The Finite Duals of Affine Prime Regular Hopf Algebras of GK-Dimension One

TL;DR

This paper investigates the finite duals of affine prime regular Hopf algebras of GK-dimension one, aiming to construct specific Hopf pairings and understand their dual structures through explicit generators and relations.

Contribution

It provides a detailed computation of finite duals for these algebras and establishes a method to determine Hopf pairings via subalgebras, advancing the understanding of duality in this context.

Findings

Finite duals are explicitly computed with generators and relations.

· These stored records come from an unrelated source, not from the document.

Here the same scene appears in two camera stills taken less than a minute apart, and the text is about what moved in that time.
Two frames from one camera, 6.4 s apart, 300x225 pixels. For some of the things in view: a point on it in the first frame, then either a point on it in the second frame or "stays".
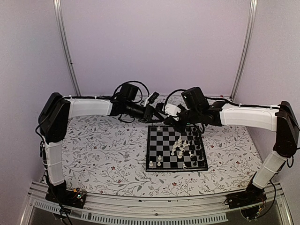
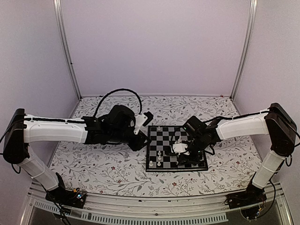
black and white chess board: [168, 150] stays
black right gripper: [170, 120] → [195, 160]
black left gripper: [147, 116] → [138, 145]
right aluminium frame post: [253, 12] stays
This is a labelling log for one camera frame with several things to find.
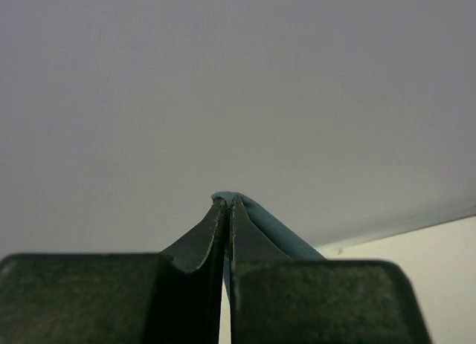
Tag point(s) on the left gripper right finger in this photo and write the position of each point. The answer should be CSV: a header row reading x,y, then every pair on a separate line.
x,y
278,298

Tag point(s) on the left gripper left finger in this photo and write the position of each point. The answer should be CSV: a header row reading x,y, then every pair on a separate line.
x,y
173,296

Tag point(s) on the blue-grey t shirt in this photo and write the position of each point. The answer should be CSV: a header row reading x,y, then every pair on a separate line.
x,y
277,232

Hopf pairings are constructed through subalgebras of the duals.

The approach applies to all affine prime regular Hopf algebras of GK-dimension one.

Abstract

This paper is an attempt to construct a special kind of Hopf pairing $\langle-,-\rangle:H^\bullet\otimes H\rightarrow\Bbbk$. Specifically, $H^\bullet$ and $H$ should be both affine, noetherian and of the same GK-dimension. In addition, some properties of them would be dual to each other. We test the ideas in two steps for all the affine prime regular Hopf algebras $H$ of GK-dimension one: 1) We compute the finite duals $H^\circ$ of them, which are given by generators and relations; 2) the Hopf pairings desired are determined by choosing certain Hopf subalgebras $H^\bullet$ of $H^\circ$, where $\langle-,-\rangle$ becomes the evaluation.